*** Dataset excerpts ***

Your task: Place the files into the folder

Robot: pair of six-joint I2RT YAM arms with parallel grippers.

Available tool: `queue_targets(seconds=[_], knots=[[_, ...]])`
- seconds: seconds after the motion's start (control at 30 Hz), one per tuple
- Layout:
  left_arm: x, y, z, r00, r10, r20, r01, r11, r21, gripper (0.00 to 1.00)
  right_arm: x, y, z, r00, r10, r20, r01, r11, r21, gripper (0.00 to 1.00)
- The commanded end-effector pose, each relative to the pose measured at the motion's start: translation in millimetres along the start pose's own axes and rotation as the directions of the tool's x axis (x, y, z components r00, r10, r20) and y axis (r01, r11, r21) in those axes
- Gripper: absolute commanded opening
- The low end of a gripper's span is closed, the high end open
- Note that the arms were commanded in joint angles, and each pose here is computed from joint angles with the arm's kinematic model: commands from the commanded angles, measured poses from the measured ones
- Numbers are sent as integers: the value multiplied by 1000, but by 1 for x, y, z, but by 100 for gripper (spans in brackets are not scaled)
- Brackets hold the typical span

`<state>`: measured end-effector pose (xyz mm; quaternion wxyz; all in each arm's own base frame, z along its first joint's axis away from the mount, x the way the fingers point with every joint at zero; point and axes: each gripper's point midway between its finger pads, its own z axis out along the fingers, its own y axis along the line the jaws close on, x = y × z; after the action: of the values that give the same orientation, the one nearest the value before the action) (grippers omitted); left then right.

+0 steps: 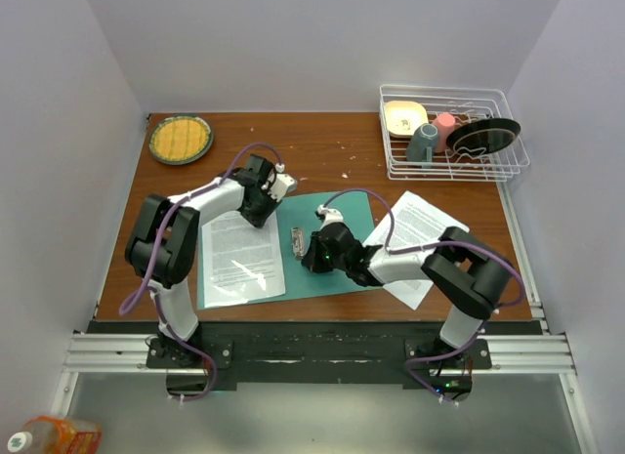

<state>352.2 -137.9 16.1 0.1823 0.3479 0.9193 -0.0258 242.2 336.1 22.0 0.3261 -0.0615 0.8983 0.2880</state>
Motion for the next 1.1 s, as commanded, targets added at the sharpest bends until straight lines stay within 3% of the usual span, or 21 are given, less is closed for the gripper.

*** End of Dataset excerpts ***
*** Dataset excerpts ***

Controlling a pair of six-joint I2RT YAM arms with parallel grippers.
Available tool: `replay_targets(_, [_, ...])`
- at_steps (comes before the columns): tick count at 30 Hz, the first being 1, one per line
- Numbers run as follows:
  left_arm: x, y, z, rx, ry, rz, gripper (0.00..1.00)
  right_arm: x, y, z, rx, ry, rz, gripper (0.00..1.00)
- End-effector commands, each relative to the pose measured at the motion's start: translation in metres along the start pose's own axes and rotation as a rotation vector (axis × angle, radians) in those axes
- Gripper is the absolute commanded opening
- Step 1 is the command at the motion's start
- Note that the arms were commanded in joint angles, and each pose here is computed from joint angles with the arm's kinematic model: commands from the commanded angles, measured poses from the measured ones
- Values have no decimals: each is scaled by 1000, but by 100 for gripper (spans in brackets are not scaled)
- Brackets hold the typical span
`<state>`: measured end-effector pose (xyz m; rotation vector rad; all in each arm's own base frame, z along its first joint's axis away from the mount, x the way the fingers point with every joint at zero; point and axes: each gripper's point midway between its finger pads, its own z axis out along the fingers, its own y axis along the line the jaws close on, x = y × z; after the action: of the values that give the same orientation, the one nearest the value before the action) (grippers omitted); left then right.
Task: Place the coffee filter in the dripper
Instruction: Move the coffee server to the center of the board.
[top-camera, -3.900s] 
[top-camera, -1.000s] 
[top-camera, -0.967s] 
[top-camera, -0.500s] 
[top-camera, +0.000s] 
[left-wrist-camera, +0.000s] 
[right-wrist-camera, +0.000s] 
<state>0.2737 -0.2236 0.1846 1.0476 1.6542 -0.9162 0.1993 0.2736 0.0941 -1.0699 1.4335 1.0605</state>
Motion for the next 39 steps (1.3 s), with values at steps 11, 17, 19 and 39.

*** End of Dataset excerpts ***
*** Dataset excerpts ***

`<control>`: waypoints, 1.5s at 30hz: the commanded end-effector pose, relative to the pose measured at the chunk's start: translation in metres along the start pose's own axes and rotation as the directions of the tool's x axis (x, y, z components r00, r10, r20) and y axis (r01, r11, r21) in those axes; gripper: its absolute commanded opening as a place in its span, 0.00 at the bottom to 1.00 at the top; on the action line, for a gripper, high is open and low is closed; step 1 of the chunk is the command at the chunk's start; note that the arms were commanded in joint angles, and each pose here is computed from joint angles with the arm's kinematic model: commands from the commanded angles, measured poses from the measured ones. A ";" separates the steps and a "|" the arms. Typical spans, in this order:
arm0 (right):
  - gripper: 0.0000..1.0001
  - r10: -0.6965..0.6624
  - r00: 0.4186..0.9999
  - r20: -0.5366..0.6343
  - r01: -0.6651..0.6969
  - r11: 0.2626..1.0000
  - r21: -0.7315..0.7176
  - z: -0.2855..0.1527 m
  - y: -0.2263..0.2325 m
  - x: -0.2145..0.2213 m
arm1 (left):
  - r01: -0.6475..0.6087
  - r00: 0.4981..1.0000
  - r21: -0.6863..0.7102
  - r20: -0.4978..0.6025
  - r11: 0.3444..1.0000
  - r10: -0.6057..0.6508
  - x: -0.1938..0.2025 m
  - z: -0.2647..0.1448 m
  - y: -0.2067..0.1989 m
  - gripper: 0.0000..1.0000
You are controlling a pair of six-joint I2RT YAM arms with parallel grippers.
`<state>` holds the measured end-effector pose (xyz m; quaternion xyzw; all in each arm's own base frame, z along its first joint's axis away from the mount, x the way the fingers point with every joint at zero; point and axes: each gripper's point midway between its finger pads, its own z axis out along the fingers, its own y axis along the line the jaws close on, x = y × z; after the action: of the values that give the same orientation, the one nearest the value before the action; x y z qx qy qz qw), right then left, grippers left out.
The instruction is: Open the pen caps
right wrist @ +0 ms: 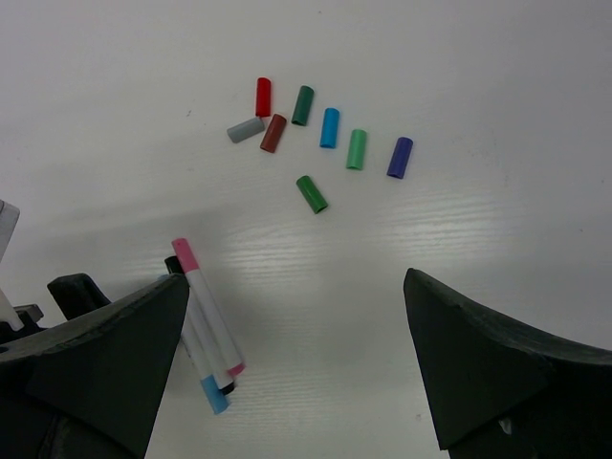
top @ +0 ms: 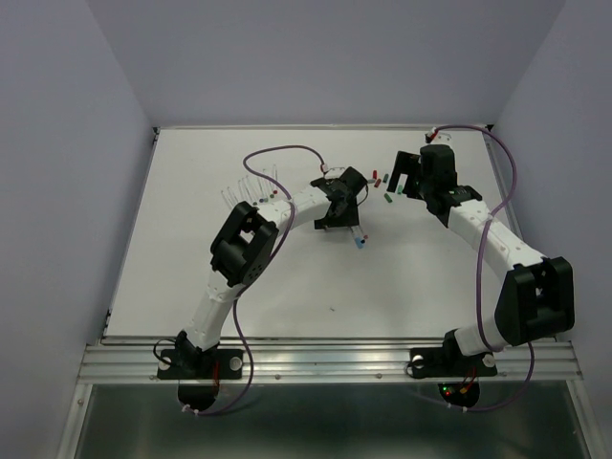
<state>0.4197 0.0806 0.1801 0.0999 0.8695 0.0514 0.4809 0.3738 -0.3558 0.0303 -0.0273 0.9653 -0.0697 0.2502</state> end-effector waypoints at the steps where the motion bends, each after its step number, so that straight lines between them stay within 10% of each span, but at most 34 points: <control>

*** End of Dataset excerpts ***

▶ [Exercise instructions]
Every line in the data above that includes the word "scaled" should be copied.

▶ [Task output]
- Numbers are sent as integers: the value multiplied by 1000, but by 1 for x, y, z, but by 100 for gripper (spans in brackets are not scaled)
- Values have no decimals: each is scaled by 1000, but by 100 for gripper (spans in brackets are not scaled)

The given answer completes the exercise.